:: Requirement ::
The expected answer is a verbatim transcription of the lines below, beginning with the first and ending with the line that holds "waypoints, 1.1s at", without pictures.

[Exercise materials Boundary: Start]

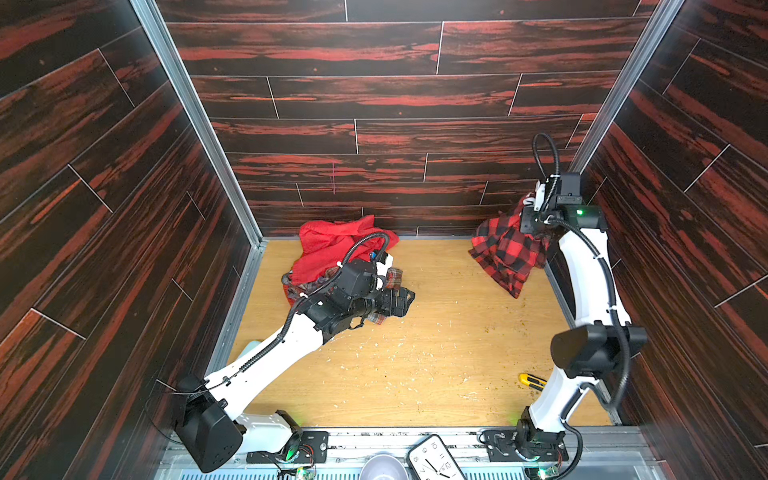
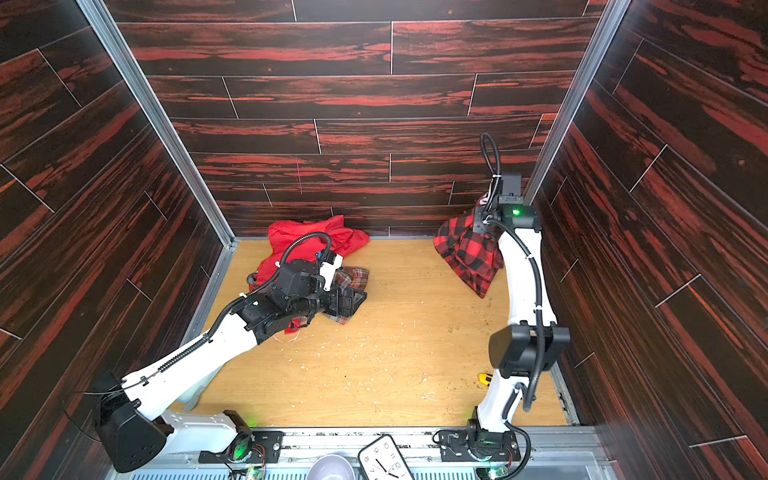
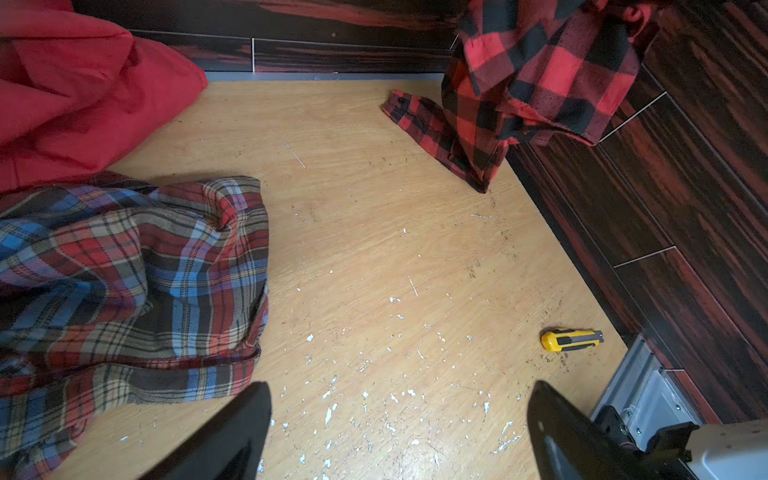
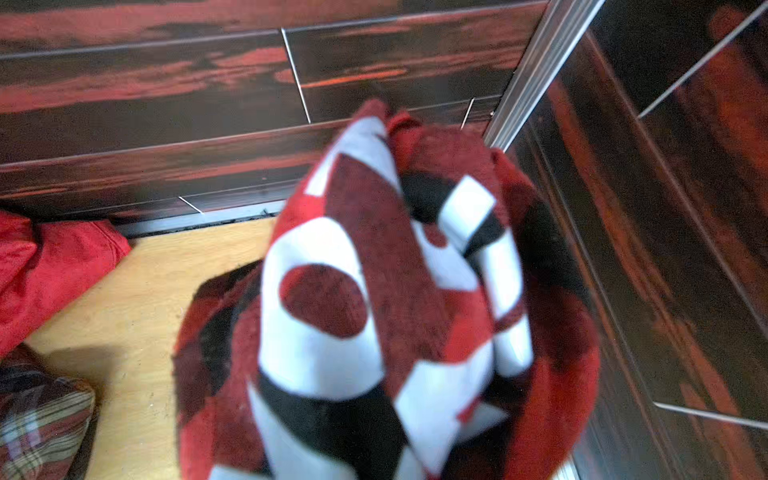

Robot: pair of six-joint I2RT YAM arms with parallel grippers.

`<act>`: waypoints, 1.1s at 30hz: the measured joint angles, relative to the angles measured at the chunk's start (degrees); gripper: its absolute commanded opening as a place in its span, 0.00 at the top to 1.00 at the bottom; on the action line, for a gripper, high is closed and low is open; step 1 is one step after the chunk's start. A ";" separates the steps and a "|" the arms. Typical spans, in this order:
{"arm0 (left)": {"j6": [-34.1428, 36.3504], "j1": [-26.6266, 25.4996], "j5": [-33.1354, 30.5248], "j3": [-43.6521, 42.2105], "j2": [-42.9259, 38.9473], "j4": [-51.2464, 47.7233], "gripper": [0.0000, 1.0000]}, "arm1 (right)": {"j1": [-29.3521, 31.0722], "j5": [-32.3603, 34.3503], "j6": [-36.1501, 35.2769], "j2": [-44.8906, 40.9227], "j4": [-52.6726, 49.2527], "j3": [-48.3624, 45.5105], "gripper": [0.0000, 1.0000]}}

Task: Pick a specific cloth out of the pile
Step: 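Lift the check shirt with the right gripper toward the far wall, then lower the check shirt into the far corner with the right gripper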

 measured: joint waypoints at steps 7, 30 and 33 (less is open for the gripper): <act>0.02 0.00 -1.20 0.00 -1.51 -0.17 0.01 | -1.51 -8.87 1.75 5.81 -1.55 -0.92 1.00; 0.44 0.00 -2.03 0.04 -1.33 -1.16 0.01 | -13.20 -12.26 8.44 22.40 4.26 -11.78 1.00; 0.44 0.00 -2.19 0.28 -1.16 -1.29 0.01 | -12.22 -8.72 7.74 24.35 3.76 -9.90 1.00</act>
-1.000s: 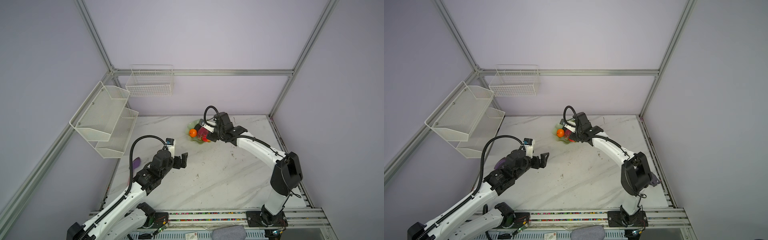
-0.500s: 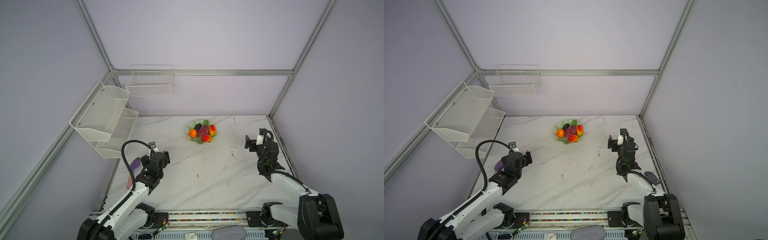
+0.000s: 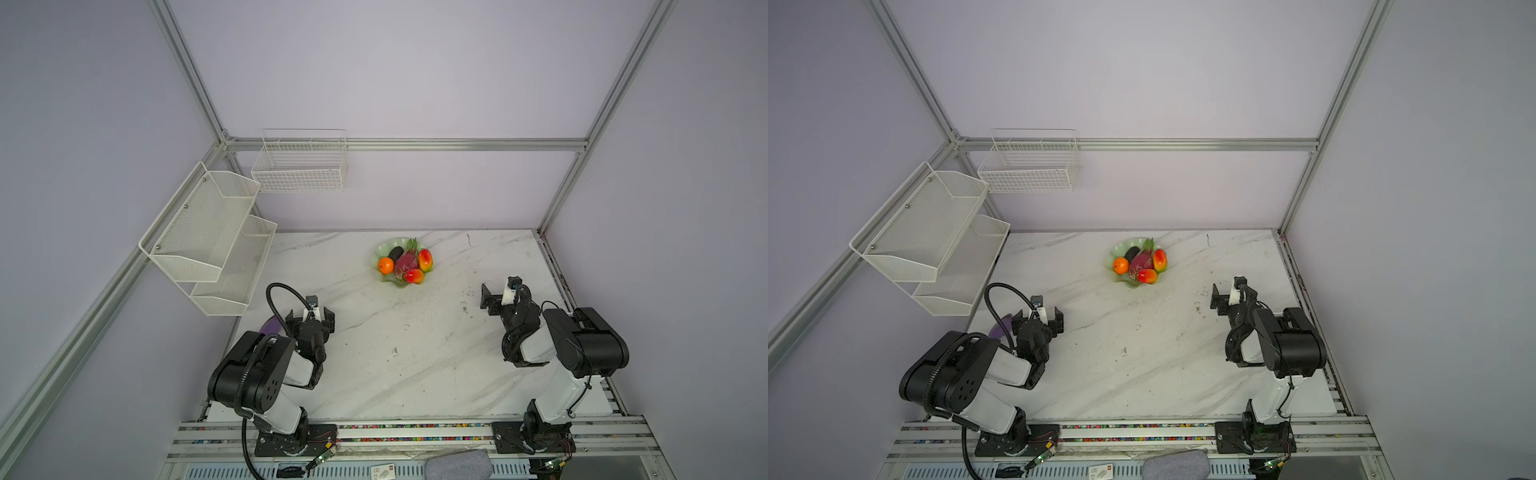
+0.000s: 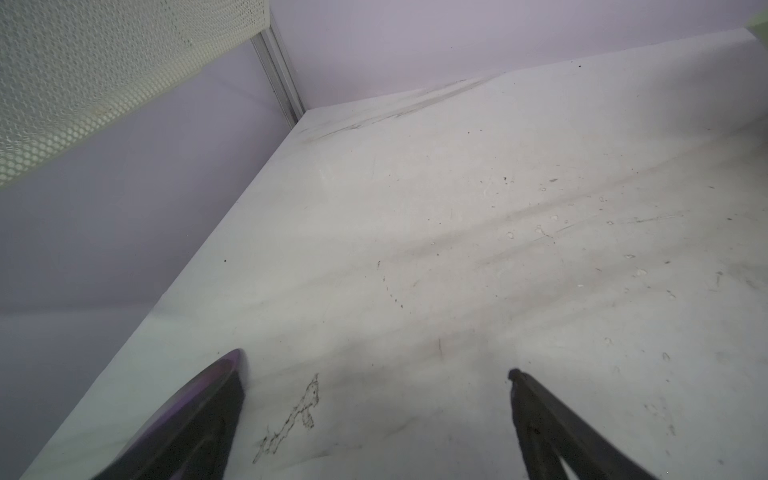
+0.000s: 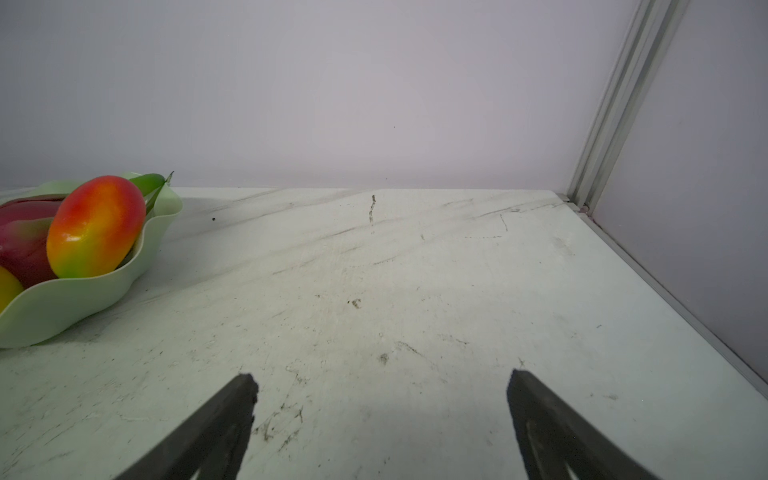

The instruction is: Place and organize the fake fruits in the fruit bowl

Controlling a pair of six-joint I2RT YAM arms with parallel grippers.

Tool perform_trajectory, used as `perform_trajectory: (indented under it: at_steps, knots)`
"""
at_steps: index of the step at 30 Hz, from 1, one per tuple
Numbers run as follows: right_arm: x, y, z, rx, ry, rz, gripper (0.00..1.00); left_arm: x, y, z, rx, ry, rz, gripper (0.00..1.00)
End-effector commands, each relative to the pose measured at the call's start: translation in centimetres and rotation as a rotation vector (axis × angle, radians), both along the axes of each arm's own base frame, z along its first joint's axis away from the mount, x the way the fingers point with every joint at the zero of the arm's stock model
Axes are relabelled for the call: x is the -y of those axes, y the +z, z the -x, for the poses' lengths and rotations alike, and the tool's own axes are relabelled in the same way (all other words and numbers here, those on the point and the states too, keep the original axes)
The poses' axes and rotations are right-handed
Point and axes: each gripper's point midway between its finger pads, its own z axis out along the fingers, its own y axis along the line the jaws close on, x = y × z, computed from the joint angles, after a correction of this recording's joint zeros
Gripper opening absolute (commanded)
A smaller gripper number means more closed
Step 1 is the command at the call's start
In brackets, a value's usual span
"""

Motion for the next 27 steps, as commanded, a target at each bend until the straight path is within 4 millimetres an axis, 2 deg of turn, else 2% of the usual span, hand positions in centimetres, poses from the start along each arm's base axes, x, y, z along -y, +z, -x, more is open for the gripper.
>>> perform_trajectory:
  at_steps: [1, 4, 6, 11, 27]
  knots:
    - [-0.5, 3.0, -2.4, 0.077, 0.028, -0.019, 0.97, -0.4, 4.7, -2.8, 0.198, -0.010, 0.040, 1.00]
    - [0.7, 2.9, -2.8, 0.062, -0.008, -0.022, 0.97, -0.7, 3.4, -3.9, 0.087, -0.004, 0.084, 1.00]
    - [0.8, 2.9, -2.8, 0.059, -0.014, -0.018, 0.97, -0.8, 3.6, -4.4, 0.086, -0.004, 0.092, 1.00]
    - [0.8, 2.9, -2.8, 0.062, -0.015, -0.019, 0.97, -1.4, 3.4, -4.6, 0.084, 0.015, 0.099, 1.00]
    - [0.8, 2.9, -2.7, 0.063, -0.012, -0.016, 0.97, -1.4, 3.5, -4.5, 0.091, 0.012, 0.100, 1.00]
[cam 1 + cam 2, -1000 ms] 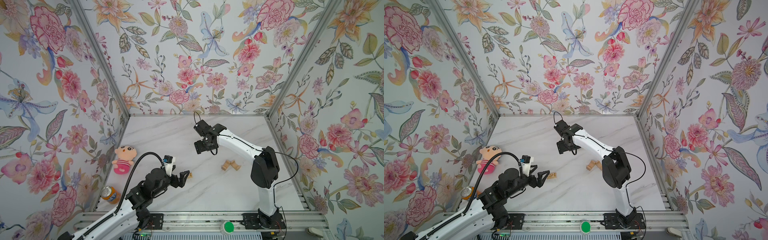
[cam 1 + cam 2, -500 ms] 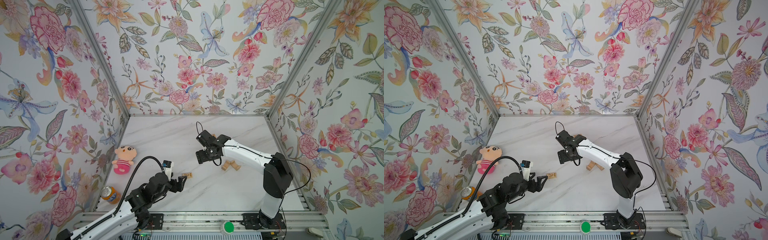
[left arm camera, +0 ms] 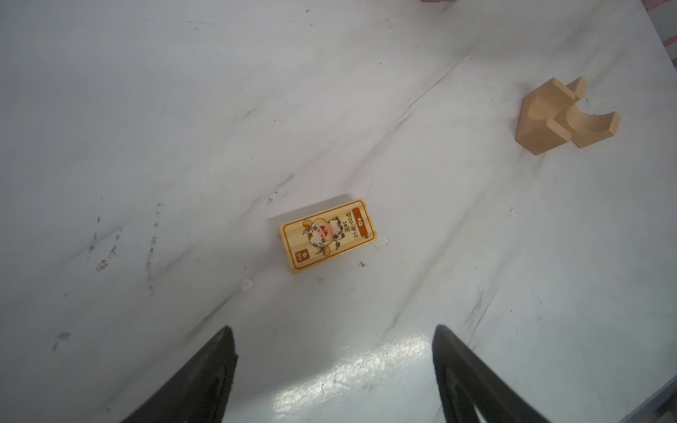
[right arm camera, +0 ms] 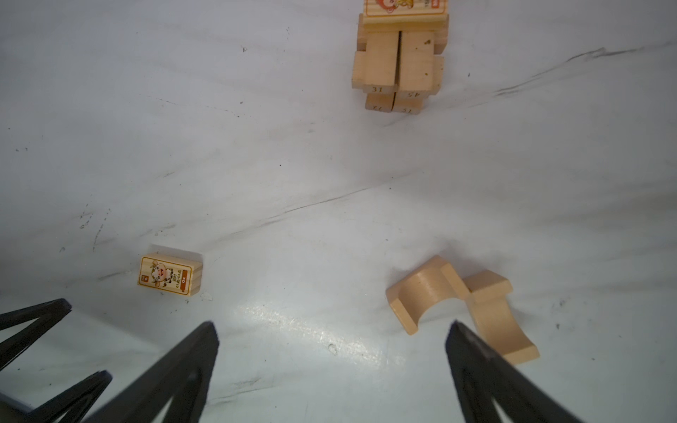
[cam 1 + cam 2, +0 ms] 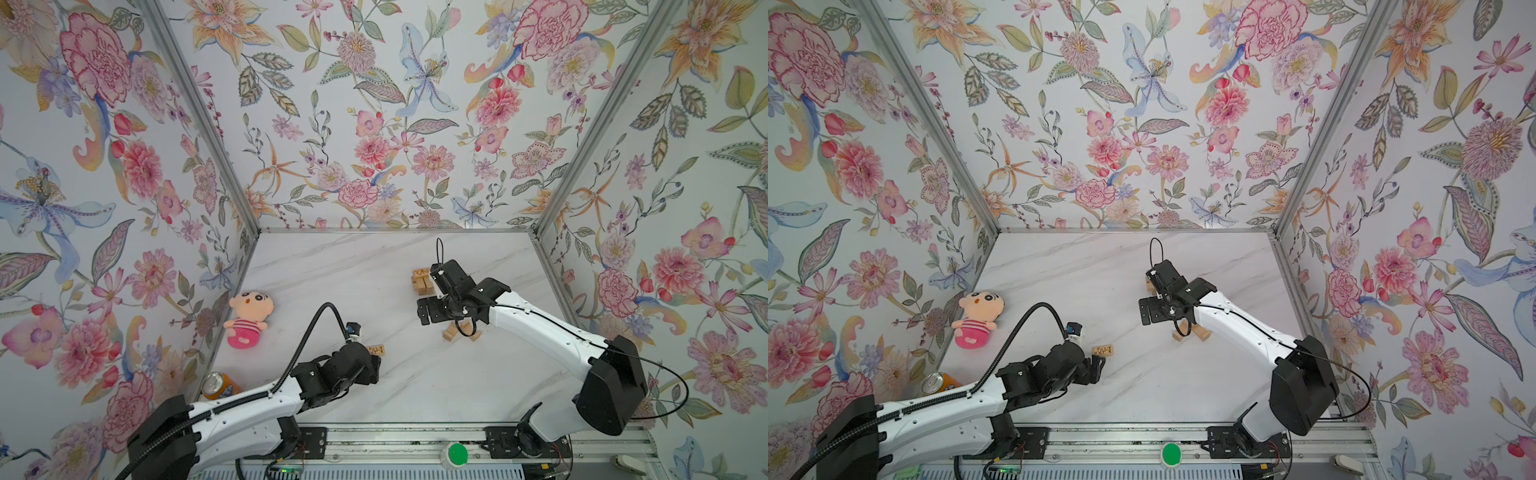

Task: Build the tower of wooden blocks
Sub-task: 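Raise the right gripper off the tower while the left gripper moves toward the ox block, then lower the left gripper and close it on the printed ox block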

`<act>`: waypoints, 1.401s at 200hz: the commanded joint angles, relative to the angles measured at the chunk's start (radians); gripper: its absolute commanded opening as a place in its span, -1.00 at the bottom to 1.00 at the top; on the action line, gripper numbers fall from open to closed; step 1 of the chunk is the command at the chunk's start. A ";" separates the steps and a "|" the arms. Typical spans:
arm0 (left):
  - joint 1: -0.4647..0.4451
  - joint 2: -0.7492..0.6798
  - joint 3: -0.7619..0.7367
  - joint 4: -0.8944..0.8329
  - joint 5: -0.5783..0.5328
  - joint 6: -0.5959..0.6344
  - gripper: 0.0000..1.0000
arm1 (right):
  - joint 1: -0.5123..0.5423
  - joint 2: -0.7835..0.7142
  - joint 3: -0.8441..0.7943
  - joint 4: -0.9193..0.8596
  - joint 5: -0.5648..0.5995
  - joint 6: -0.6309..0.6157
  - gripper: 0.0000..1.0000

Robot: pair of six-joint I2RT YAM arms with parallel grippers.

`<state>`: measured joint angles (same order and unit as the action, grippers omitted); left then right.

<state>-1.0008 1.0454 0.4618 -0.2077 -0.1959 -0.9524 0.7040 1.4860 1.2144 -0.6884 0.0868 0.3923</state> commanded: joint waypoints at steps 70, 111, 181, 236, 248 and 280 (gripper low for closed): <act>-0.010 0.323 0.295 -0.200 -0.065 -0.102 0.56 | -0.014 -0.249 -0.170 0.047 -0.004 -0.023 0.98; -0.001 0.385 0.341 -0.274 -0.057 -0.133 0.55 | -0.028 -0.364 -0.216 0.047 -0.009 -0.025 0.98; 0.045 0.449 0.346 -0.235 -0.009 -0.121 0.52 | -0.028 -0.418 -0.262 0.061 -0.072 -0.031 0.98; 0.072 0.484 0.346 -0.204 0.015 -0.100 0.47 | -0.034 -0.483 -0.270 0.061 -0.237 -0.051 0.98; 0.075 0.485 0.342 -0.194 0.016 -0.101 0.46 | -0.035 -0.496 -0.278 0.061 -0.251 -0.052 0.98; 0.088 0.498 0.339 -0.173 0.030 -0.096 0.44 | -0.044 -0.493 -0.297 0.061 -0.248 -0.053 0.98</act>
<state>-0.9287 1.5223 0.7910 -0.4007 -0.1848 -1.0626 0.6708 0.9890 0.9466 -0.6319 -0.1295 0.3546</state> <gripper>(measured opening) 0.720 0.993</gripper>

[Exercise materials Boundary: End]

:: The completed task ::
Robot: pair of six-joint I2RT YAM arms with parallel grippers.

`<act>`: waypoints, 1.1s at 30hz: the measured joint angles, relative to the angles measured at the chunk's start (degrees); gripper: its absolute commanded opening as a place in its span, 0.00 at the top to 1.00 at the bottom; on the action line, for a gripper, high is closed and low is open; step 1 is one step after the chunk's start. A ";" separates the steps and a "|" the arms. Typical spans, in this order:

This answer has no further content.